What you are asked to do>
If a line in the data holds "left", copy that line out in full.

↓

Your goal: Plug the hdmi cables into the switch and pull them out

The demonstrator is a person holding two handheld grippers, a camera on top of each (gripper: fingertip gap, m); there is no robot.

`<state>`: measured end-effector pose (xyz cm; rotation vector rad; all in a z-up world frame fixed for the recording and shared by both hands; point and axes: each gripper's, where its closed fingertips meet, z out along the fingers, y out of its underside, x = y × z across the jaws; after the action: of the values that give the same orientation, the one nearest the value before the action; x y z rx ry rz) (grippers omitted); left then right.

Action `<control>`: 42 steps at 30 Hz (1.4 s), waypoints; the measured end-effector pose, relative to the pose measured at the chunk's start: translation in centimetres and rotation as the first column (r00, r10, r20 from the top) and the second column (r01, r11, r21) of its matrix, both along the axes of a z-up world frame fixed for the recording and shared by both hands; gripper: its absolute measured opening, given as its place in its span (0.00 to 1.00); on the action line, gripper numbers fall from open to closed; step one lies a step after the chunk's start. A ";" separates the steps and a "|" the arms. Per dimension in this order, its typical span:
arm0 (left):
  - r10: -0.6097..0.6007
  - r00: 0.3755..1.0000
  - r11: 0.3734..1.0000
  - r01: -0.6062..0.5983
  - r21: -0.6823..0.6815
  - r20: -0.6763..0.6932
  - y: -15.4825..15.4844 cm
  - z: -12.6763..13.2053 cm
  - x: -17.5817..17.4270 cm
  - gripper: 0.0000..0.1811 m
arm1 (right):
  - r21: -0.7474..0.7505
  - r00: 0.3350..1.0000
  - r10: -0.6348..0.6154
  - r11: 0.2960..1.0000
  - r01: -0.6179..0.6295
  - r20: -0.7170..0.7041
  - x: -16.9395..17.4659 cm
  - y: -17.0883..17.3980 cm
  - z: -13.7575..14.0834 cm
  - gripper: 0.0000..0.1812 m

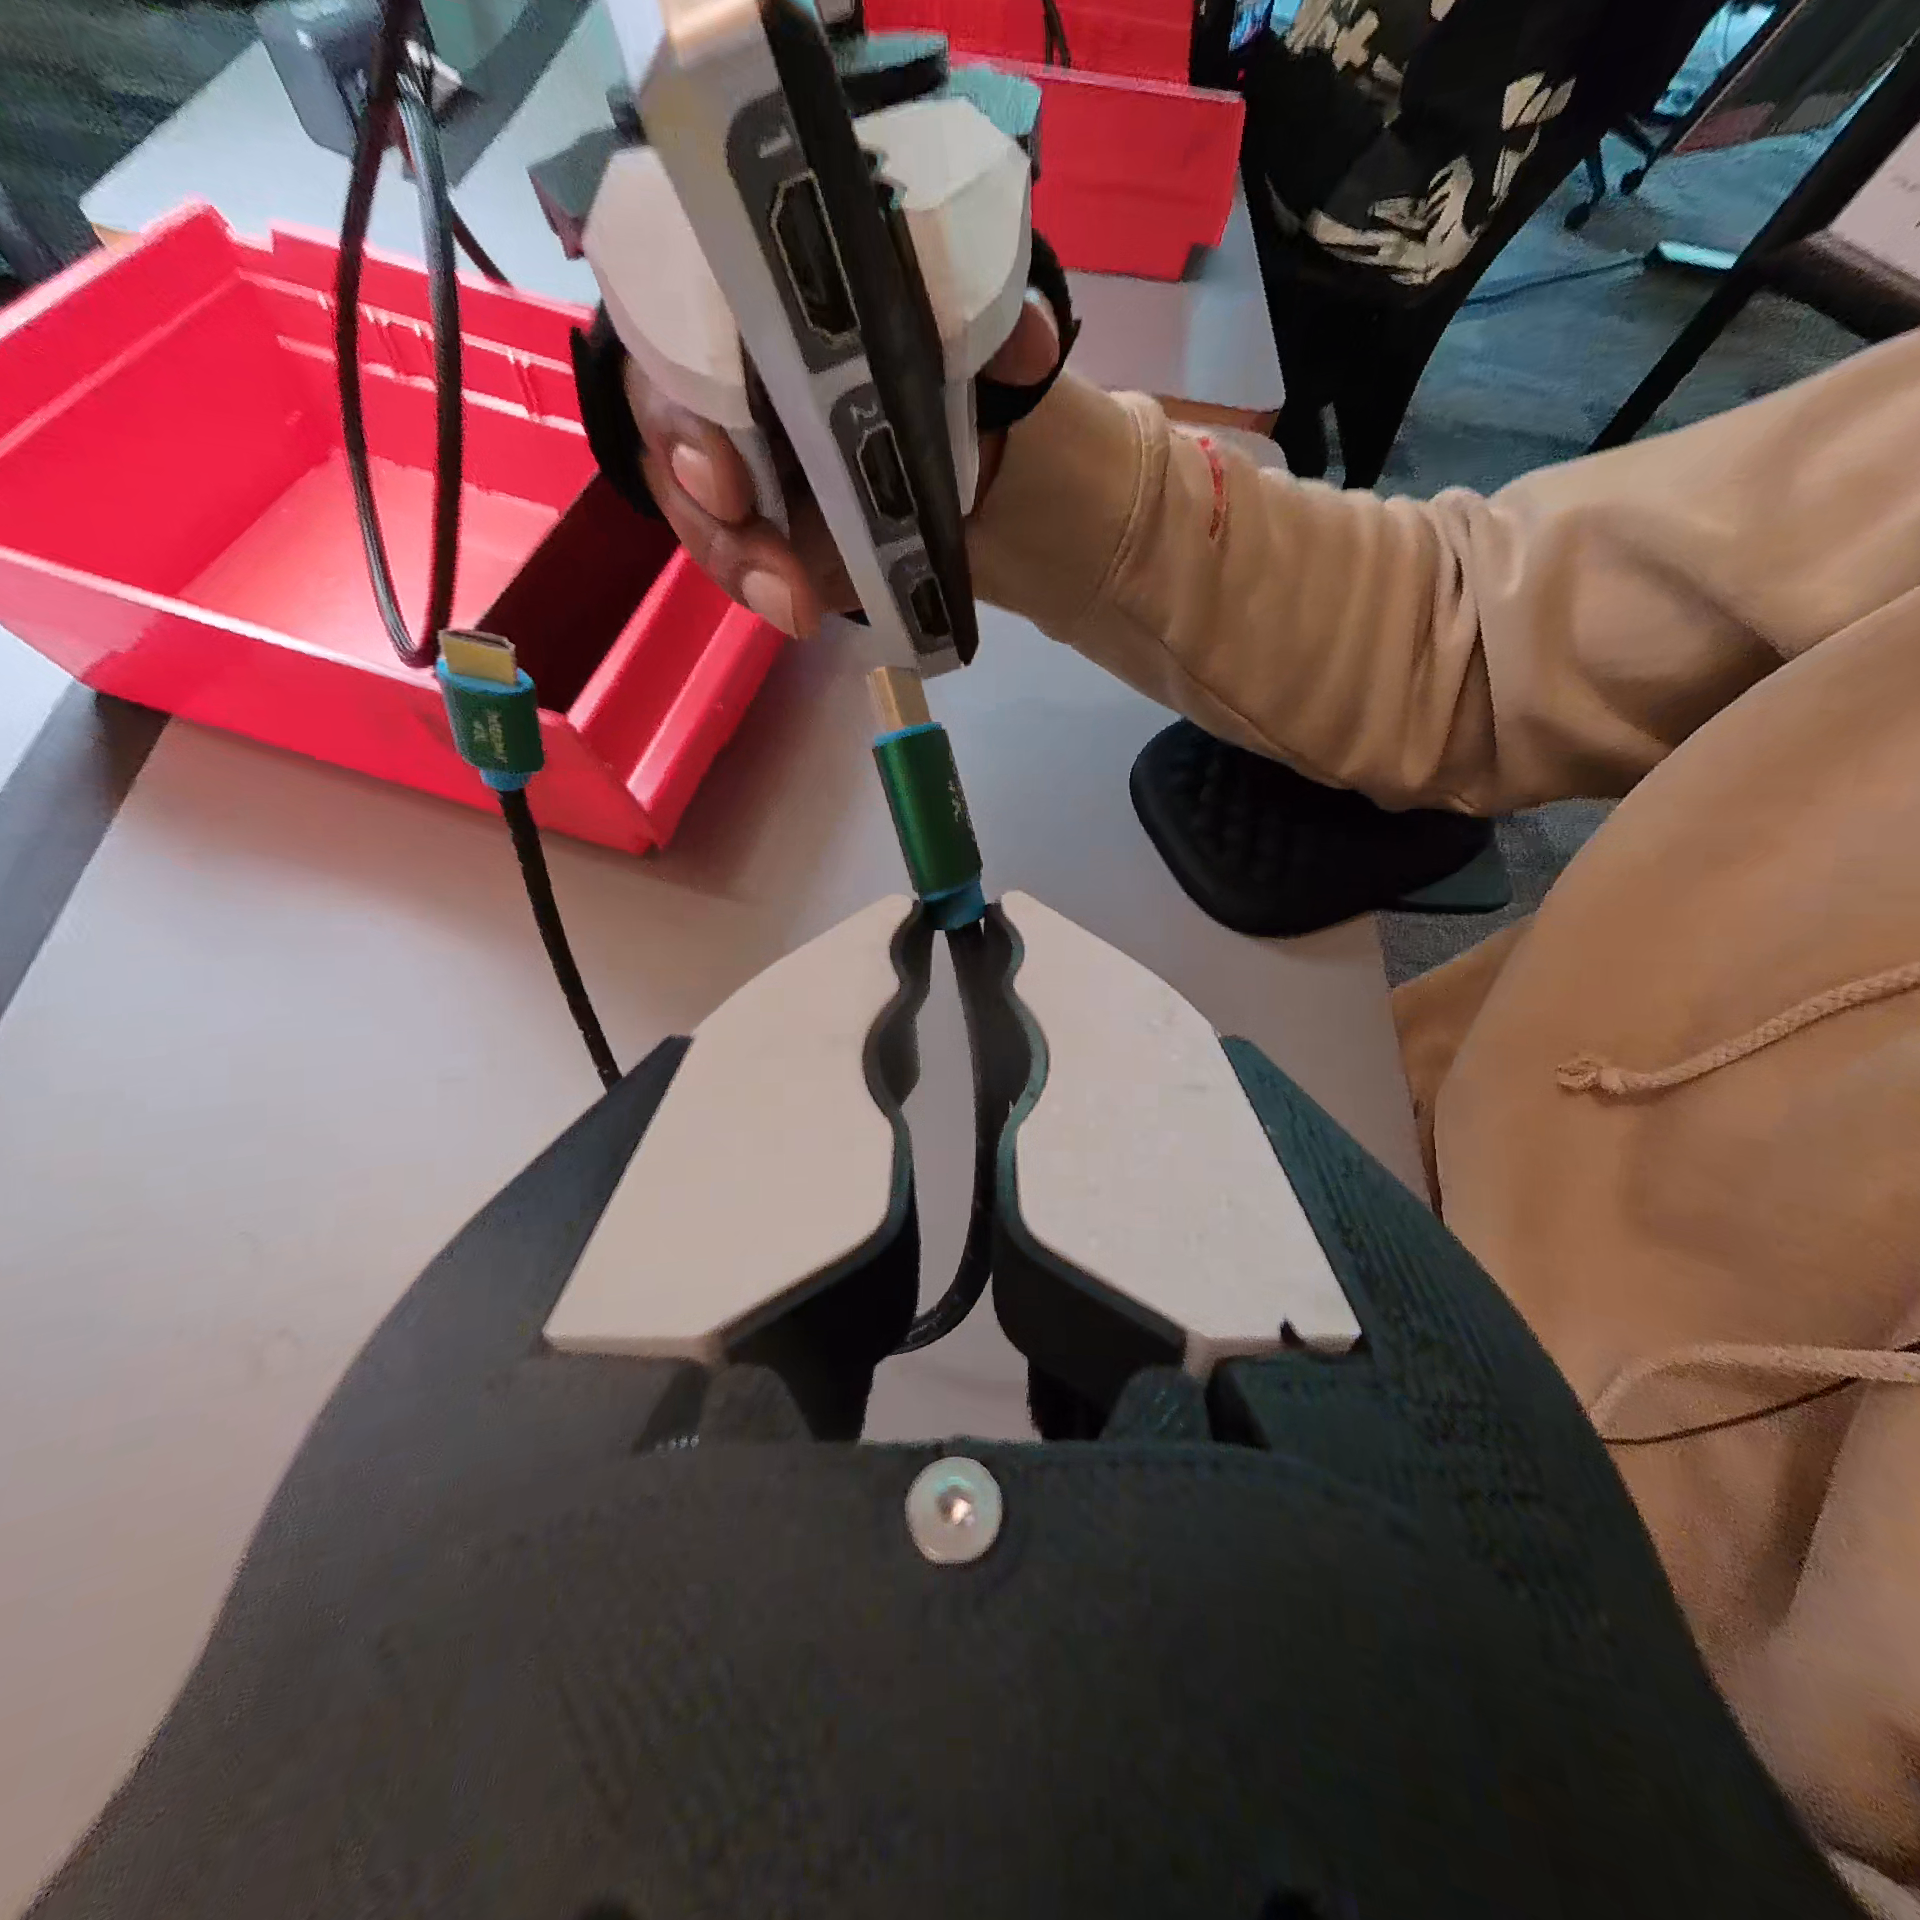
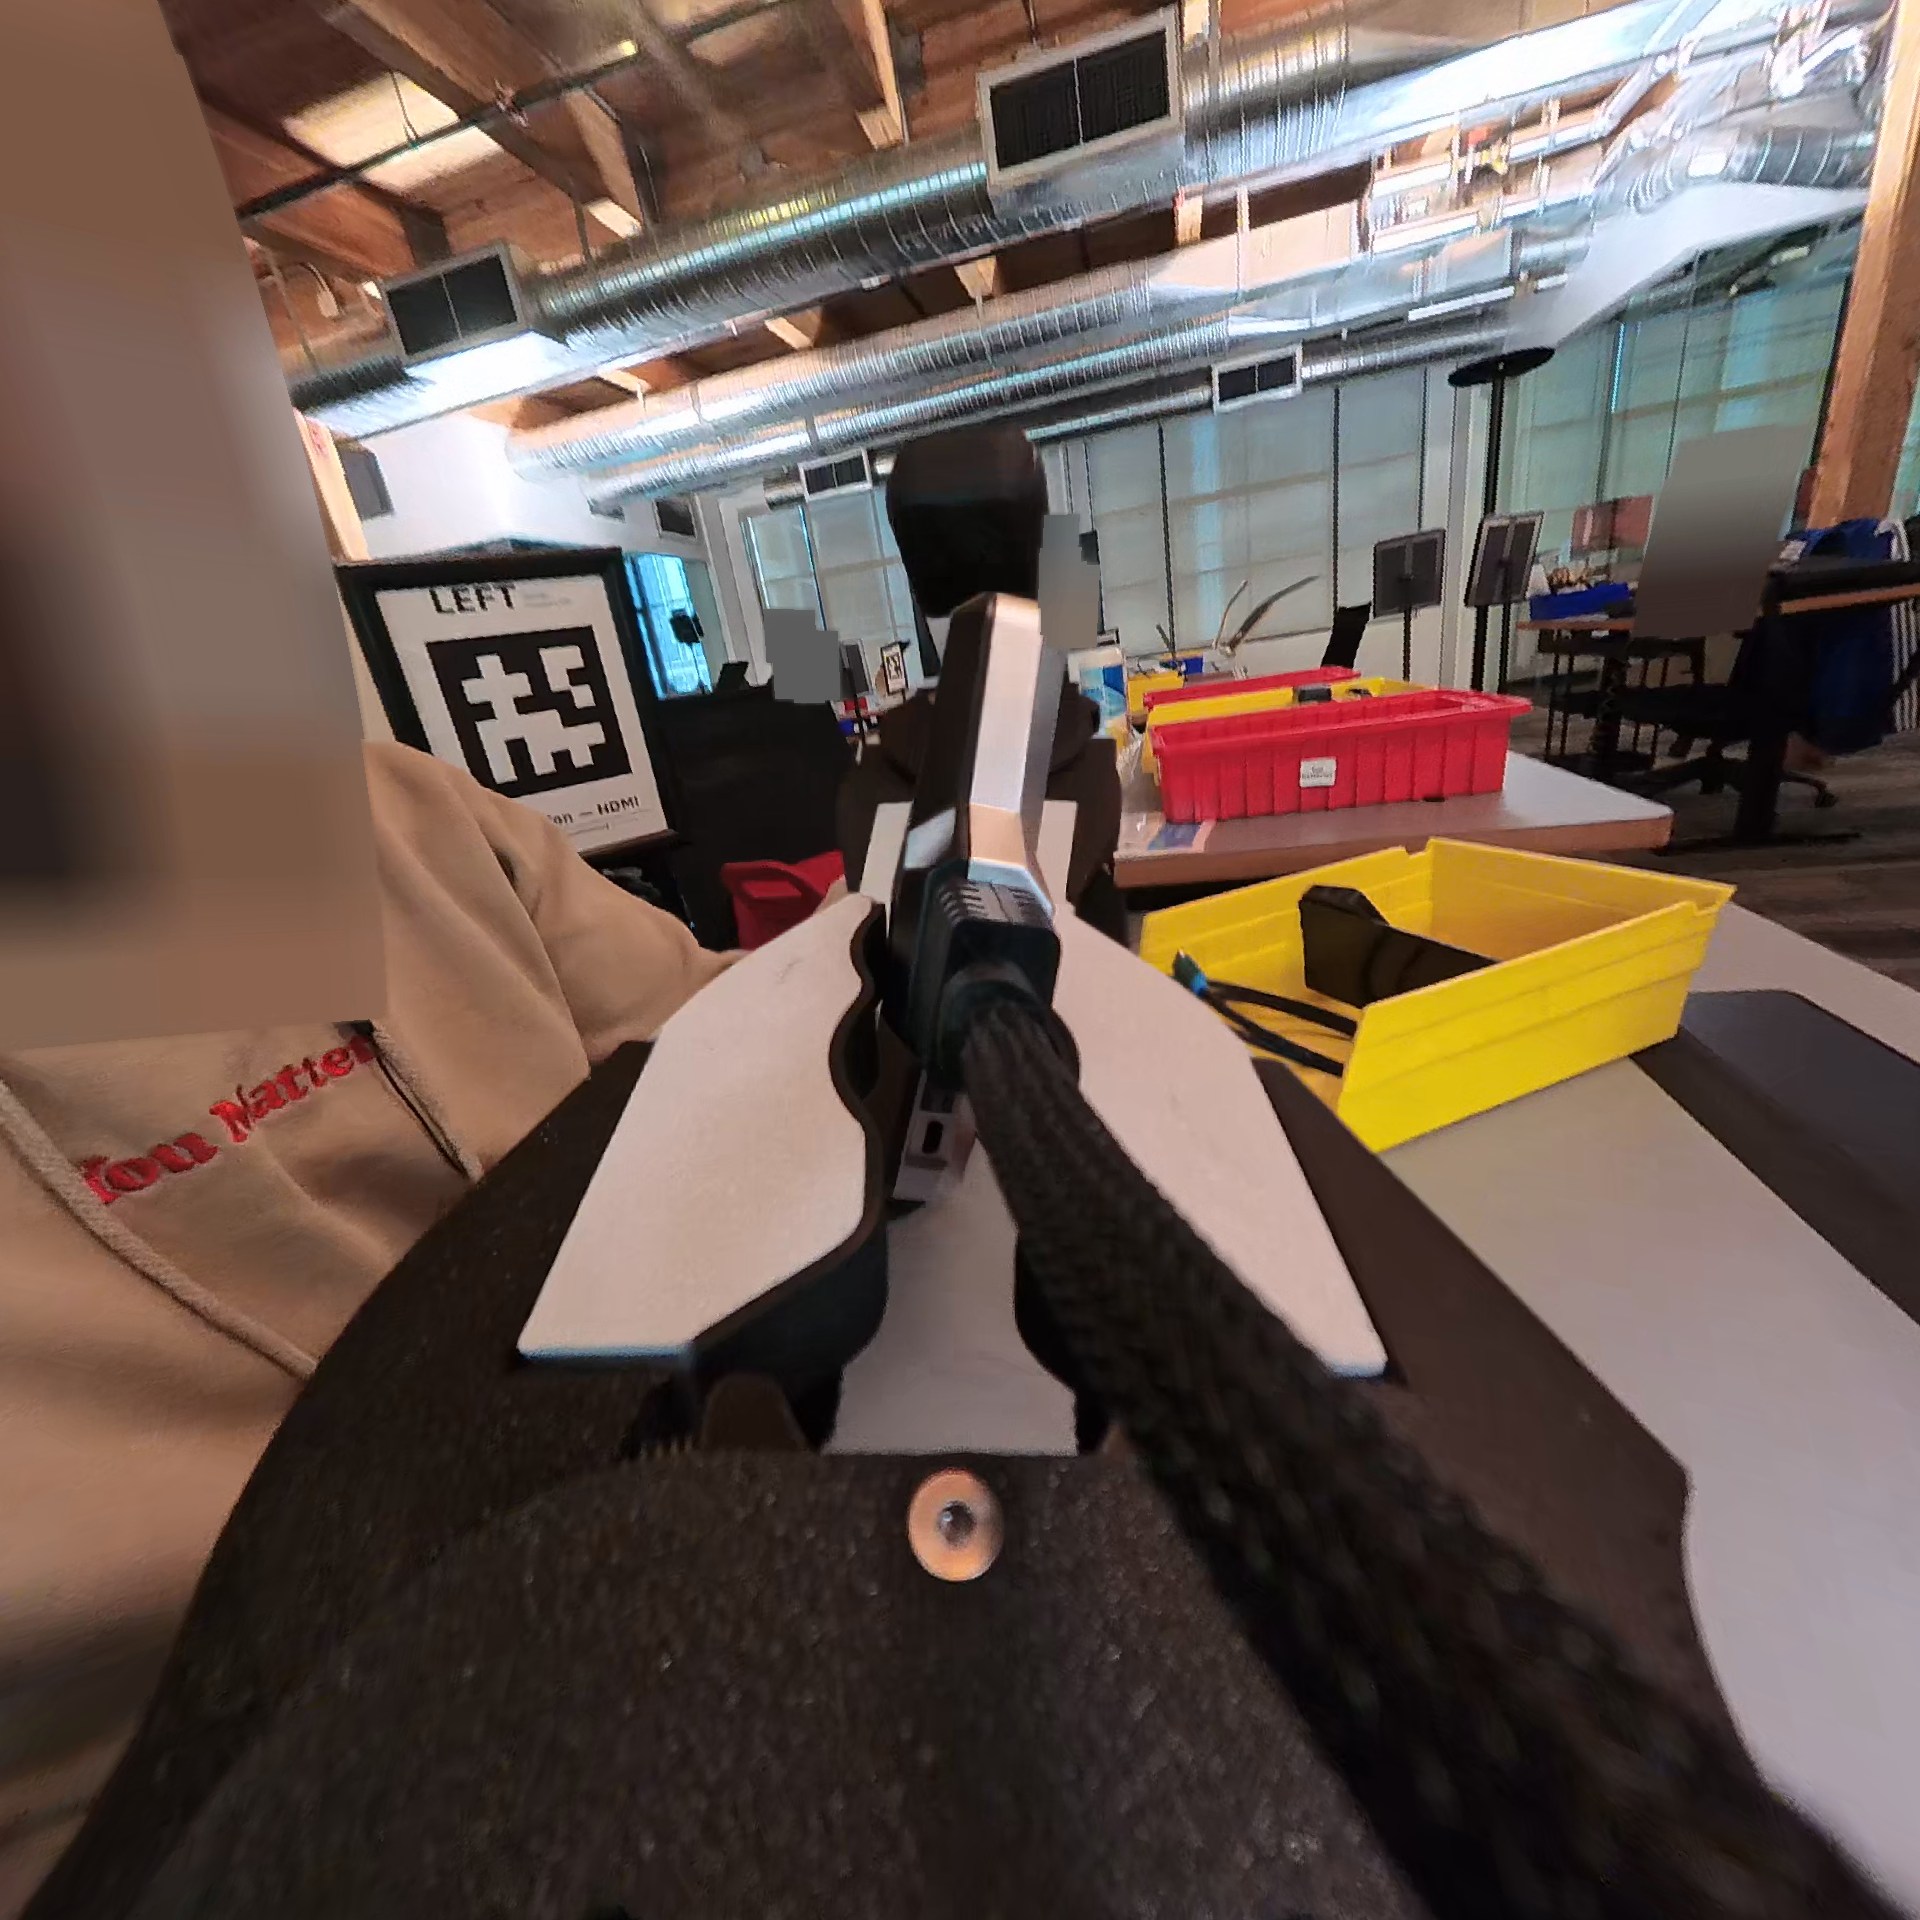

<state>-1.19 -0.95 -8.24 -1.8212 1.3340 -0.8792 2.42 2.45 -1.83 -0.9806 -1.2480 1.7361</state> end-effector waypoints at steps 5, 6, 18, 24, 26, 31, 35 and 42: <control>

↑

Solution>
`<state>`: measured end-effector pose (xyz cm; rotation vector rad; all in a z-up world frame fixed for the recording and shared by both hands; point and axes: each gripper's, where its closed fingertips meet, z out along the fingers, y out of its underside, x = y × z across the jaws; after the action: of the values that give the same orientation, the one nearest the value before the action; x y z rx ry rz) (grippers omitted); left then right.
arm0 (left):

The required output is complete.